Raynaud's Disease VA Disability Rating is rated by the U.S. Department of Veterans Affairs under DC 7117 of 38 C.F.R. § 4.104 across 4 severity tiers (100% -- Chronic CHF or workload 3 METs or less / 60% -- Workload 3-5 METs or acute CHF in past year / 30% -- Workload 5-7 METs / 10% -- Workload 7-10 METs). Service connection requires (1) a current diagnosis, (2) an in-service event, injury, or exposure, and (3) a medical nexus opinion linking the two under 38 C.F.R. § 3.303.
Raynaud's syndrome (DC 7117) rates from 10-100% based on frequency and severity of characteristic attacks (color changes, numbness, pain in fingers/toes). 20% for characteristic attacks occurring one to three times per week.

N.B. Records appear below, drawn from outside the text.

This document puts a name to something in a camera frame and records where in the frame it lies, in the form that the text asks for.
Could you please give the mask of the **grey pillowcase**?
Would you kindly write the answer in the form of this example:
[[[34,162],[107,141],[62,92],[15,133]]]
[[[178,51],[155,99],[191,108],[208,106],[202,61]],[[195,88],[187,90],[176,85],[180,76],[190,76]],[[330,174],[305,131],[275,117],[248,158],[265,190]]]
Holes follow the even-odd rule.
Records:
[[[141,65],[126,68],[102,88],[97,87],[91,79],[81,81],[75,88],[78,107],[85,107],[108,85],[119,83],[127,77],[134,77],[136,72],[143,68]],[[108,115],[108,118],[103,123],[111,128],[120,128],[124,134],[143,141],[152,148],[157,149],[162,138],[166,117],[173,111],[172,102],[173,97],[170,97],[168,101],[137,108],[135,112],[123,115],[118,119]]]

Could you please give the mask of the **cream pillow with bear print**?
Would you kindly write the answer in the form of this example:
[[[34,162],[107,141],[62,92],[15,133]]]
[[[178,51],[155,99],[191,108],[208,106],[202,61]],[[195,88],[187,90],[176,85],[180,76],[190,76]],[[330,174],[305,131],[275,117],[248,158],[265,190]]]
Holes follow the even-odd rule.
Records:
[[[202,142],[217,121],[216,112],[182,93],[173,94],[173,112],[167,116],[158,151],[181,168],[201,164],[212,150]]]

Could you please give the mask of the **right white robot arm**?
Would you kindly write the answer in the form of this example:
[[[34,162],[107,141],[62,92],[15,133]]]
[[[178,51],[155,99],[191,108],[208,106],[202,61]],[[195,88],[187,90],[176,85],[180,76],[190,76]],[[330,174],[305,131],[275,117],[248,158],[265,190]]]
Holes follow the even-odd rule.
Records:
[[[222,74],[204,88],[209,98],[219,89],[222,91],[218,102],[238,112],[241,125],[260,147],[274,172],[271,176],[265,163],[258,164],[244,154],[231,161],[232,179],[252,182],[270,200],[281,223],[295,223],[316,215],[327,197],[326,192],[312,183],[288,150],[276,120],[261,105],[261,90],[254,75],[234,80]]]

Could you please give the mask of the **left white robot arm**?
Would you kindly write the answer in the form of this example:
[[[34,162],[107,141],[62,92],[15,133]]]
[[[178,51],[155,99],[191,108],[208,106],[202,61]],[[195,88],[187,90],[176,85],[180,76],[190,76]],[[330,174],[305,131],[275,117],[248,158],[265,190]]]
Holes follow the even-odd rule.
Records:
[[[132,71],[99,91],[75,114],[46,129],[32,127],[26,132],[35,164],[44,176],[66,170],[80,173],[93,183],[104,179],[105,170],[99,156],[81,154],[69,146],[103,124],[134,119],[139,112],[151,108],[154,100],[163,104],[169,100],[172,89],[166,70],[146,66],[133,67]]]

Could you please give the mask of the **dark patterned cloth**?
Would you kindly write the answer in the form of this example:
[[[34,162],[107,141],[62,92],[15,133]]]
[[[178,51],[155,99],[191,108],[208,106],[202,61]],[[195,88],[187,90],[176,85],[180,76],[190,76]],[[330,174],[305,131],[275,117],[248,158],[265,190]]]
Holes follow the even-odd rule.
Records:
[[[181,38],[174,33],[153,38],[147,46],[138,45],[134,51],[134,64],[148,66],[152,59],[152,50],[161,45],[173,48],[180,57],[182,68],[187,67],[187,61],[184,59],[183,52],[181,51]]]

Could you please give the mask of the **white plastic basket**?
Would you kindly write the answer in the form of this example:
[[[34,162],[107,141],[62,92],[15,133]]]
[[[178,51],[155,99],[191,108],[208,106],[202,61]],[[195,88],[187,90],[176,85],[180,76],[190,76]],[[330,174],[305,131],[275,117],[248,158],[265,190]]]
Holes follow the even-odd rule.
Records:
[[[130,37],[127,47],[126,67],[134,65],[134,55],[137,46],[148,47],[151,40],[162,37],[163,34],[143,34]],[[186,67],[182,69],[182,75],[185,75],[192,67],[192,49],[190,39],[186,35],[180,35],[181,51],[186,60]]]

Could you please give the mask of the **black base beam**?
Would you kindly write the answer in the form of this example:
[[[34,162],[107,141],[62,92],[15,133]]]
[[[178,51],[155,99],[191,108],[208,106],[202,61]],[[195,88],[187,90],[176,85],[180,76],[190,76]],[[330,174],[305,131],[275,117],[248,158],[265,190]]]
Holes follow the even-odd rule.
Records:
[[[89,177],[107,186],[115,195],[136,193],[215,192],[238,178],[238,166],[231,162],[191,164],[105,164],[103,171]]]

Common secondary to vibration exposure and autoimmune conditions.
Raynaud's Disease (DC 7117) is evaluated under 38 C.F.R. § 4.104 using the cardiovascular rating framework. Because it is rated by analogy to the general schedule, the 4 levels below describe the body-system criteria the VA applies — the percentage assigned to Raynaud's Disease depends on the specific findings (range of motion, frequency, severity, or functional loss) documented at the C&P exam and in the medical record.
Rating criteria reference 38 C.F.R. Part 4 (Schedule for Rating Disabilities). This entry has not yet undergone editorial review against the live regulation text — consult the authoritative source directly before relying on the criteria shown.